▶ **WORK TASK**
Scan the entries for lines with the word "image" and copy those lines.

(Items from a data source)

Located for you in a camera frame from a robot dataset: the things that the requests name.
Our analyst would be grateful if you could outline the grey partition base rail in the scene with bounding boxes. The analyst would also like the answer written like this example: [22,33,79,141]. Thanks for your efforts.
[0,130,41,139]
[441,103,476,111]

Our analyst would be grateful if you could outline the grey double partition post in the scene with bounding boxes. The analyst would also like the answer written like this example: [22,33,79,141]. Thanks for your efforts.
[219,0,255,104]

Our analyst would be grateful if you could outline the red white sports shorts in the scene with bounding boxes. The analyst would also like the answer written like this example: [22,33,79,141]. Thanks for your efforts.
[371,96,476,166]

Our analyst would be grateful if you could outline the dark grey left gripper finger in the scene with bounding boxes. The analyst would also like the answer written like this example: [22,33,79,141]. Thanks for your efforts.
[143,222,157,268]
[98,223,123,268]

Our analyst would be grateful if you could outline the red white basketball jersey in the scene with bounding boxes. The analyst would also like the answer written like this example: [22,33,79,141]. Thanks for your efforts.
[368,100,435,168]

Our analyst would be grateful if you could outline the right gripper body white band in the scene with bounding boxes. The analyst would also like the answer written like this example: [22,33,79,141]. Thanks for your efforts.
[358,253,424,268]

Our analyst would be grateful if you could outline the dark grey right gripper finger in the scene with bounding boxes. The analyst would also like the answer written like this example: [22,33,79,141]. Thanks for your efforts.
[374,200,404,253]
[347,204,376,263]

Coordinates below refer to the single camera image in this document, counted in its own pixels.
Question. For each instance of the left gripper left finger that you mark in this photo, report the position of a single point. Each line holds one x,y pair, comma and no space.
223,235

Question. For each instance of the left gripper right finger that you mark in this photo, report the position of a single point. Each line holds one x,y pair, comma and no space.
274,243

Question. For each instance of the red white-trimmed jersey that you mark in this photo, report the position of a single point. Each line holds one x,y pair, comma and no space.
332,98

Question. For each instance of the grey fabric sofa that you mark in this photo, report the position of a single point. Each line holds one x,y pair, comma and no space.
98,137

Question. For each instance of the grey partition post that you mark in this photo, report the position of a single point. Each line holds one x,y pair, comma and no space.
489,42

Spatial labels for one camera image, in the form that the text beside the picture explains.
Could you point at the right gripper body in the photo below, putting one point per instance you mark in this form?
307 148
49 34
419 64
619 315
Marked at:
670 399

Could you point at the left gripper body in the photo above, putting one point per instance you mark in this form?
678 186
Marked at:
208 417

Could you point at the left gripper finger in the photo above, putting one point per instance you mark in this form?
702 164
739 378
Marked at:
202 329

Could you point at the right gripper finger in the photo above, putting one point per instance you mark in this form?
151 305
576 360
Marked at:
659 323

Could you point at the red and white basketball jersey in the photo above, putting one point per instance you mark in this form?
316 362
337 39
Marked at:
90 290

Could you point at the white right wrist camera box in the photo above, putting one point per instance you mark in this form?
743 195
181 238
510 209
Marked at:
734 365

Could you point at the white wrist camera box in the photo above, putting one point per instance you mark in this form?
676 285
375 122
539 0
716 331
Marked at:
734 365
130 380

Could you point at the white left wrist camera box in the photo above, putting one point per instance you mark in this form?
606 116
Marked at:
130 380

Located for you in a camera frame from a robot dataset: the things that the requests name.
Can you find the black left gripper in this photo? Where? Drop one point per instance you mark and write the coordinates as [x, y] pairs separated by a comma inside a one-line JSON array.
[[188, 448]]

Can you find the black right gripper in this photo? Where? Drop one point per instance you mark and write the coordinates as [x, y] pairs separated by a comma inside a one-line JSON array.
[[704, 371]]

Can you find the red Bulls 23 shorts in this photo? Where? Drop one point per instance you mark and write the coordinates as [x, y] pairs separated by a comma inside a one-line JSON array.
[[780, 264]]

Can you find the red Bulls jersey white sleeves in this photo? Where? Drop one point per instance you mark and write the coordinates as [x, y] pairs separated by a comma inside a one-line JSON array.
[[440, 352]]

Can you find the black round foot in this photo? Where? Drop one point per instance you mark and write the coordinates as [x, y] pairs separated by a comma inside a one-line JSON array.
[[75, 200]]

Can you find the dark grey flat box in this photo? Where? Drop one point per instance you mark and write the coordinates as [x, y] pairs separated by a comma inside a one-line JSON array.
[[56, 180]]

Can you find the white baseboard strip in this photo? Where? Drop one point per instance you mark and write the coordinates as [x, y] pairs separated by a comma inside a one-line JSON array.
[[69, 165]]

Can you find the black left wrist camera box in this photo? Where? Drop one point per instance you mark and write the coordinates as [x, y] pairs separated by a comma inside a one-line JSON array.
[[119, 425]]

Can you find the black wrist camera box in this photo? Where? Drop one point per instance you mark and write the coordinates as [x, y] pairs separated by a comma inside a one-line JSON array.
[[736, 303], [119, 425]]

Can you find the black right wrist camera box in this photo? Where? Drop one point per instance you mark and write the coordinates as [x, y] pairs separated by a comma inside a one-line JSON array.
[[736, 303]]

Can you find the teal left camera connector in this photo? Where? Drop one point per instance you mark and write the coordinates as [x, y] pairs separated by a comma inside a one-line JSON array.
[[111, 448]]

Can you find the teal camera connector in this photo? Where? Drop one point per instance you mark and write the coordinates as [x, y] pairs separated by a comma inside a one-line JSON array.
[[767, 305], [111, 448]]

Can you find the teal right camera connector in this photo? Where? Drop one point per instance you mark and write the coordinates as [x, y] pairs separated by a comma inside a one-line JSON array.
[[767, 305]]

▶ **EXERCISE SOLUTION**
Coordinates below refer to the single camera image in this document, counted in its own pixels.
Spatial labels for one camera image, in the form that the text beside the picture explains.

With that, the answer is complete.